EXERCISE DESCRIPTION » Produce a faithful copy of the data, one that leaves out the pictures.

DATASET SECTION »
::::
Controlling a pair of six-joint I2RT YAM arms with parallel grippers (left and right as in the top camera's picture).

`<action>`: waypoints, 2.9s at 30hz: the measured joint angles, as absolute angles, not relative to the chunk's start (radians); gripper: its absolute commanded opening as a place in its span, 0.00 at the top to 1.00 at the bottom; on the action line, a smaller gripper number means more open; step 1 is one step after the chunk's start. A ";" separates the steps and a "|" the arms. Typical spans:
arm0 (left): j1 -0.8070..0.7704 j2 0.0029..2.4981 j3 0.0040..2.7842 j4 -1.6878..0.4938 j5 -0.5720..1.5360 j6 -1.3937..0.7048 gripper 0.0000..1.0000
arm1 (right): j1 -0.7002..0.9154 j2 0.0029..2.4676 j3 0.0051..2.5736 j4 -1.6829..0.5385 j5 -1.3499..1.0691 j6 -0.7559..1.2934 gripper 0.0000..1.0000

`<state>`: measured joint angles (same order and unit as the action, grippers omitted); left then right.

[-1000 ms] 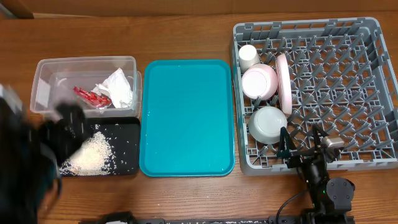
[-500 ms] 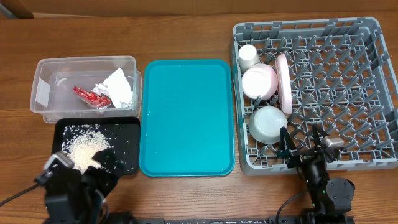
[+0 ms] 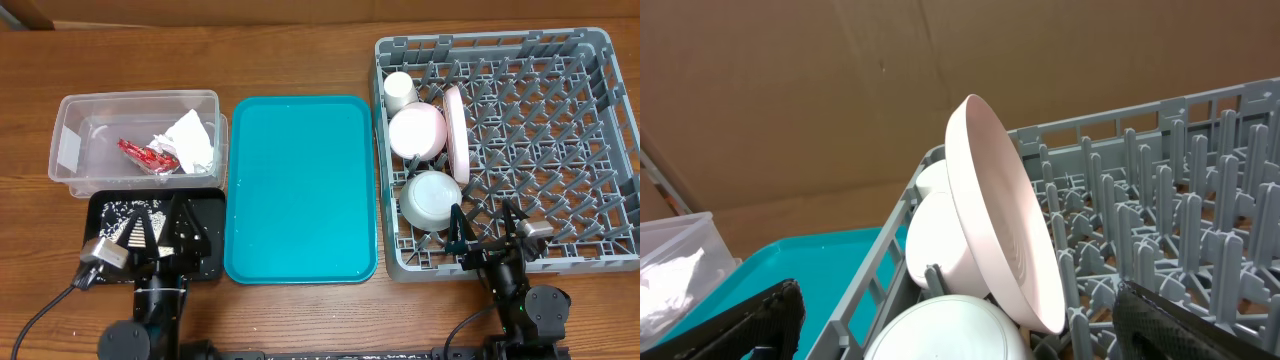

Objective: Sort waste into correct bins and load items into the dishwasher

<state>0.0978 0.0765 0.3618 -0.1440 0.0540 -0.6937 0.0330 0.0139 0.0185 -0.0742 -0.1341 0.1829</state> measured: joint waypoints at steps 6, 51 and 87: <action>0.098 0.035 0.305 -0.074 0.101 -0.522 0.00 | 0.033 0.014 0.019 -0.075 -0.134 0.183 0.00; 0.045 0.017 0.011 -0.075 0.056 -0.160 0.00 | 0.033 0.014 0.019 -0.075 -0.134 0.183 0.00; 0.045 0.017 0.011 -0.075 0.056 -0.153 0.00 | 0.033 0.014 0.019 -0.075 -0.134 0.183 0.00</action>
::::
RESPONSE TO THE TASK »
Controlling a pair of six-joint I2RT YAM arms with parallel grippers (left and right as in the top camera's picture).

`<action>`: waypoints, 2.9s at 30hz: the measured joint angles, as absolute angles, not relative to the chunk's start (radians); gripper: its absolute commanded opening as a place in its span, 0.00 at the top to 1.00 at the bottom; on the action line, a smaller gripper number means more open; step 1 is one step after the chunk's start. A ";" separates the steps and a "|" the arms. Typical spans:
arm0 (left): j1 -0.8070..0.7704 j2 0.0029..2.4981 j3 0.0040..2.7842 j4 -1.6878..0.4938 j5 -0.5720..1.5360 j6 -1.3937..0.7048 gripper 0.0000..1.0000
arm1 (right): j1 -0.7002..0.9154 j2 0.0029..2.4676 j3 0.0051..2.5736 j4 -1.6829..0.5385 j5 -1.3499..1.0691 j6 -0.7559..1.2934 gripper 0.0000..1.0000

`<state>`: measured joint angles (same order and unit as the action, grippers omitted); left then right.

[-1000 ms] 
[-500 ms] 
[+0 ms] 

Objective: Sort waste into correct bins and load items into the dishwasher

<state>0.0978 0.0765 0.3618 -0.1440 0.0540 -0.6937 0.0330 0.0139 0.0185 -0.0742 -0.1341 0.1829</state> measured: joint waypoints at steps 6, 51 and 87: <action>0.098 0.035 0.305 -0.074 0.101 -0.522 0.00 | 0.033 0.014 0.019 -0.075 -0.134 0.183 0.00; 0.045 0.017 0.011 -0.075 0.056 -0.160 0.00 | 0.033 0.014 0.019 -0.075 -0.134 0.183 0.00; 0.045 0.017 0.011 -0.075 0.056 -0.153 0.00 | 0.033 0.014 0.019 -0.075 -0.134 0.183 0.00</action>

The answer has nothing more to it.